Mumford & Sons' Winston Marshall has 'higher appreciation' for Judeo-Christian values since leaving band

Musician Winston Marshall, the former banjo player for the British band Mumford & Sons, speaks to Freddie Sayers at an UnHerd live event shared on YouTube on Aug. 2, 2021.(Photo: YouTube/UnHerd)

(CP) Winston Marshall, the former banjo player who left the famous British band Mumford & Sons after facing a barrage of attacks for a post on Twitter praising journalist Andy Ngo's book about Antifa, said after spending months reflecting on the matter, he feels like "I got my soul back."

In an interview with The Sunday Times (U.K.), Marshall celebrated being free to speak what's been on his heart since his departure from Mumford & Sons after both he and his friends faced immense pressure over a tweet that he said he still stands by because it was innocuous. The tweet was posted after he read Ngo's book, Unmasked, and said: "Congratulations, @MrAndyNgo. Finally had the time to read your important book. You're a brave man."
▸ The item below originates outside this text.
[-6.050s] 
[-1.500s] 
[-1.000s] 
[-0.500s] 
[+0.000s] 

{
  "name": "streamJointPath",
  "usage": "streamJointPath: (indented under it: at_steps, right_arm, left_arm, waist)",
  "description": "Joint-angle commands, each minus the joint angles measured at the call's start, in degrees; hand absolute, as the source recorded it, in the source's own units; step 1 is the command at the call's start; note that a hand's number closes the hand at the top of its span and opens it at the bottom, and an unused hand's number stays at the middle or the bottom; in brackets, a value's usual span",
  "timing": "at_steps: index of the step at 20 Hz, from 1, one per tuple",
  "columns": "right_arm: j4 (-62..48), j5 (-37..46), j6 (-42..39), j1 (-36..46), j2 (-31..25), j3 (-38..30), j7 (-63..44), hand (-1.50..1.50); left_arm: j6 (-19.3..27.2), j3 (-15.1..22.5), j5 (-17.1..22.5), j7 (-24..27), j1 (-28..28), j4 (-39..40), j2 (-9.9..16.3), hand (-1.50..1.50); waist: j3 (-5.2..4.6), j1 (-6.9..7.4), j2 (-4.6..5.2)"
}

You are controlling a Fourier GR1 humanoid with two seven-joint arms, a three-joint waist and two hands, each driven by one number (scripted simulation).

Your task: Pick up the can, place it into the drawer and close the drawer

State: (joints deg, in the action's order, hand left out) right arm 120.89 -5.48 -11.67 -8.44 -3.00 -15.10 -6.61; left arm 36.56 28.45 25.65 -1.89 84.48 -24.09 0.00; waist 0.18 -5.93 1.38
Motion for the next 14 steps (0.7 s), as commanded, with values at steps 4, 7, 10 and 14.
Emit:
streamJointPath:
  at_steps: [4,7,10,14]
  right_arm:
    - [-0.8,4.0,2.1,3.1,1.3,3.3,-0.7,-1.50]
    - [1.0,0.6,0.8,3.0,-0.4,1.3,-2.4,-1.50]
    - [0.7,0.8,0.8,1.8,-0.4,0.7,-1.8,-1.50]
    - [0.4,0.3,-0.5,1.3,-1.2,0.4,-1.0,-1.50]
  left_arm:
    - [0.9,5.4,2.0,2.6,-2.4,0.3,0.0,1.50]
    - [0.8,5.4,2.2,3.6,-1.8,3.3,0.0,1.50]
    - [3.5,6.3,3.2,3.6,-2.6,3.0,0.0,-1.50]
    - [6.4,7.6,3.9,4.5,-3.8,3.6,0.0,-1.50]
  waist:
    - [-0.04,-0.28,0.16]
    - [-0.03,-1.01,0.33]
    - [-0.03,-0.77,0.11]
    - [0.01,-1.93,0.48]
Although Marshall told UnHerd last year that he'd much rather be playing music in a rock'n'roll band than not, he didn't want the band to suffer for his views. After going through this experience in which he even saw his Wikipedia page changed to falsely identify him as being a "fascist," he now feels liberated and freed because his voice isn't constrained by PR or gatekeepers. Because "words are important," Marshall said he's now even more careful to make sure he's "speaking the truth."

"I got my soul back. I felt I could sleep again," he told The Sunday Times, speaking about the ordeal and how he felt after leaving the band in 2021. "It's amazing the effect that had on the ordeal me. It has been completely liberating. I feel like it was the right decision."

Earlier this year, Marshall also launched a Spectator podcast called "Marshall Matters," where he regularly shares his thoughts about cancel culture.

Before Matters posted the tweet that upended his career, for years, the musician enjoyed life on the road with his band, earning money and winning numerous awards, including a Grammy.

"Your initial reaction is, 'I'm so sorry I've offended you. I apologized because I felt like maybe I don't understand this topic fully, and I need to understand it," Marshall said, adding that after reflecting on his tweet and the backlash that ensued, he did more research into the matter and later came to realize he wasn't in the wrong.

His bandmates also dealt with the backlash from Marshall's comments, prompting the musician to apologize. However, after giving it some thought, the banjo player questioned his decision to apologize publicly.

"As I continued to research, I felt more and more that I'd participated in a lie," Marshall said. "That really affected my conscience."

Through this process and introspection, as well as looking more into radicalization, Marshall told the Times: "Through that I found a higher appreciation for my own cultural background, for the Judeo-Christian tradition and belief system."

According to the U.K. Times, Marshall has returned to his Christian faith "after a long hiatus" that caused him to question the wellbeing of his soul. And he walked away from the band because he didn't want his public comments to impact his bandmates.

Leaving the band, he said, was an "incredibly difficult" decision.

"I imagined being in my 60s and still playing with the band. That's one reason it was so hard to leave. I thought we'd always be together," he said.

However, Marshall said he doesn't regret his decision because he believes everyone, especially artists, should be free to express themselves without being canceled.

"I don't miss fame. I don't think it was real," he added. "I was seduced by it. I got pulled into it. Particularly through this recent experience, I've realized that a lot of my friends in that world weren't my real friends."

In 2020, Marshall divorced actress Dianna Agron after four years of marriage. He said that moment was when he "came to Christ again."

Because of his sobriety from alcohol and drugs over the last three years, he said he now has "clarity and energy" in this new season of his life.

In an earlier interview with former The New York Times columnist Barry Weiss for her "Common Sense" podcast, Marshall shared why he left the band to continue to be vocal against cancel culture.

"My faith has played a big part in this period of my life, and actually, the week before making the final decision, I was pretty much planted in my local Catholic Church around the corner from the house," he said. "I was praying a hell of a lot."

Marshall then quoted Kanye West to describe his current faith posture.

"If I can quote the great American theologian of all time, Kanye West. He said, 'Fear God, and you will fear nothing else,'" he shared.

"I love that because for me, I do fear God. And I think it's true. That if you fear God sincerely, then you won't fear worldly issues, worldly problems," Marshall maintained.